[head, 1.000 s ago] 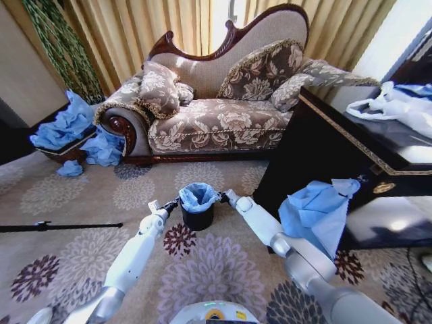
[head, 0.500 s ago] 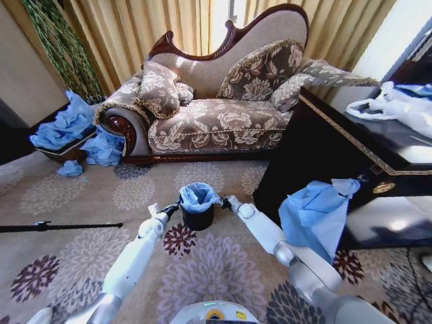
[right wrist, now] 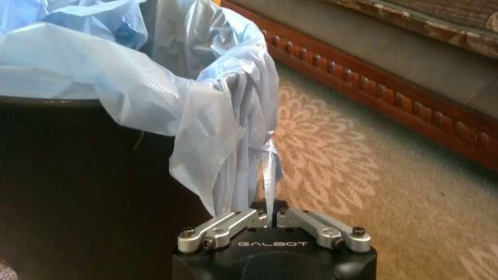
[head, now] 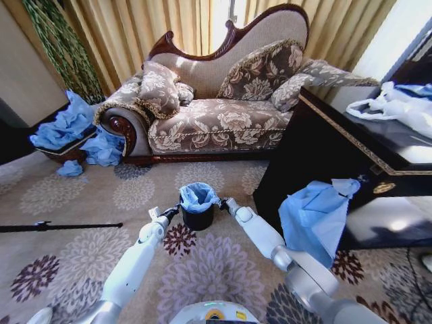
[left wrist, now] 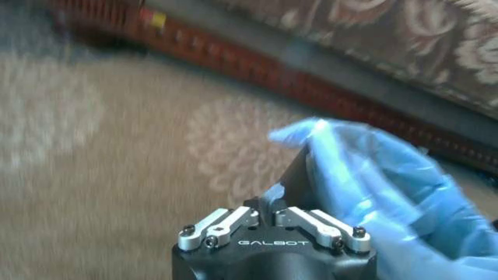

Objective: Place a garbage bag over the trash bin.

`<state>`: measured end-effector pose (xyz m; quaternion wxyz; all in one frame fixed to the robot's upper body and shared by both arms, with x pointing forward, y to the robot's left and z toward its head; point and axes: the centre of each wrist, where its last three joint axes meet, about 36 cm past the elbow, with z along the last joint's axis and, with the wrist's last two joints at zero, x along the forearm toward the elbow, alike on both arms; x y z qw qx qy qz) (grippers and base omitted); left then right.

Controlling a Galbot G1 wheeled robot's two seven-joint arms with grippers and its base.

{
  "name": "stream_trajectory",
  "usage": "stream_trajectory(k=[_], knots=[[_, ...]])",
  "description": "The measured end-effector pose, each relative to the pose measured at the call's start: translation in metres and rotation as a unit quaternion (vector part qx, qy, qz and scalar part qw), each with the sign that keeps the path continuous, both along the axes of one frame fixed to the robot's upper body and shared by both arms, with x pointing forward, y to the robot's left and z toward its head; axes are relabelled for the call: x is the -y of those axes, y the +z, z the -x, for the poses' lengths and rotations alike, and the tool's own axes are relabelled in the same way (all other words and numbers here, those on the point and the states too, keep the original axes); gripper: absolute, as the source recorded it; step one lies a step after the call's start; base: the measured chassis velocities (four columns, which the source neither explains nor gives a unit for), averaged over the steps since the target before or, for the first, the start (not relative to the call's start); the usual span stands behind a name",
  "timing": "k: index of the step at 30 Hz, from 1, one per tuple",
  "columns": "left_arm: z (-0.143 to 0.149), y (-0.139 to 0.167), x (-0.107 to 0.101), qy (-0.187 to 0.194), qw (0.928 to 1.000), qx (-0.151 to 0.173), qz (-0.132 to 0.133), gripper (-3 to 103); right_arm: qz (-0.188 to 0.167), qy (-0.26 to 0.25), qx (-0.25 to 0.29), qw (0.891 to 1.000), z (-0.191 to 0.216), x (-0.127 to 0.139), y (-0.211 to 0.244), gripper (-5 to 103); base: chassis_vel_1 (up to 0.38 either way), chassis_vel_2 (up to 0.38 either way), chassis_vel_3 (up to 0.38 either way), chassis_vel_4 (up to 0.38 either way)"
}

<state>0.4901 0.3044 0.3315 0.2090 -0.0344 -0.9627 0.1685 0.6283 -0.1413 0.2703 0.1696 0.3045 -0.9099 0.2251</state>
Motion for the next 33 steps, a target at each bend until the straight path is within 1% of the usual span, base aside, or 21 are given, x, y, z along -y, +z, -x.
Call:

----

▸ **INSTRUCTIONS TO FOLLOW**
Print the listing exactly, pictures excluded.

▸ **YOUR SOLUTION**
[head, 1.000 s ago] 
[head, 0.500 s ago] 
[right wrist, now] 
[head, now] 
[left wrist, now] 

Objective: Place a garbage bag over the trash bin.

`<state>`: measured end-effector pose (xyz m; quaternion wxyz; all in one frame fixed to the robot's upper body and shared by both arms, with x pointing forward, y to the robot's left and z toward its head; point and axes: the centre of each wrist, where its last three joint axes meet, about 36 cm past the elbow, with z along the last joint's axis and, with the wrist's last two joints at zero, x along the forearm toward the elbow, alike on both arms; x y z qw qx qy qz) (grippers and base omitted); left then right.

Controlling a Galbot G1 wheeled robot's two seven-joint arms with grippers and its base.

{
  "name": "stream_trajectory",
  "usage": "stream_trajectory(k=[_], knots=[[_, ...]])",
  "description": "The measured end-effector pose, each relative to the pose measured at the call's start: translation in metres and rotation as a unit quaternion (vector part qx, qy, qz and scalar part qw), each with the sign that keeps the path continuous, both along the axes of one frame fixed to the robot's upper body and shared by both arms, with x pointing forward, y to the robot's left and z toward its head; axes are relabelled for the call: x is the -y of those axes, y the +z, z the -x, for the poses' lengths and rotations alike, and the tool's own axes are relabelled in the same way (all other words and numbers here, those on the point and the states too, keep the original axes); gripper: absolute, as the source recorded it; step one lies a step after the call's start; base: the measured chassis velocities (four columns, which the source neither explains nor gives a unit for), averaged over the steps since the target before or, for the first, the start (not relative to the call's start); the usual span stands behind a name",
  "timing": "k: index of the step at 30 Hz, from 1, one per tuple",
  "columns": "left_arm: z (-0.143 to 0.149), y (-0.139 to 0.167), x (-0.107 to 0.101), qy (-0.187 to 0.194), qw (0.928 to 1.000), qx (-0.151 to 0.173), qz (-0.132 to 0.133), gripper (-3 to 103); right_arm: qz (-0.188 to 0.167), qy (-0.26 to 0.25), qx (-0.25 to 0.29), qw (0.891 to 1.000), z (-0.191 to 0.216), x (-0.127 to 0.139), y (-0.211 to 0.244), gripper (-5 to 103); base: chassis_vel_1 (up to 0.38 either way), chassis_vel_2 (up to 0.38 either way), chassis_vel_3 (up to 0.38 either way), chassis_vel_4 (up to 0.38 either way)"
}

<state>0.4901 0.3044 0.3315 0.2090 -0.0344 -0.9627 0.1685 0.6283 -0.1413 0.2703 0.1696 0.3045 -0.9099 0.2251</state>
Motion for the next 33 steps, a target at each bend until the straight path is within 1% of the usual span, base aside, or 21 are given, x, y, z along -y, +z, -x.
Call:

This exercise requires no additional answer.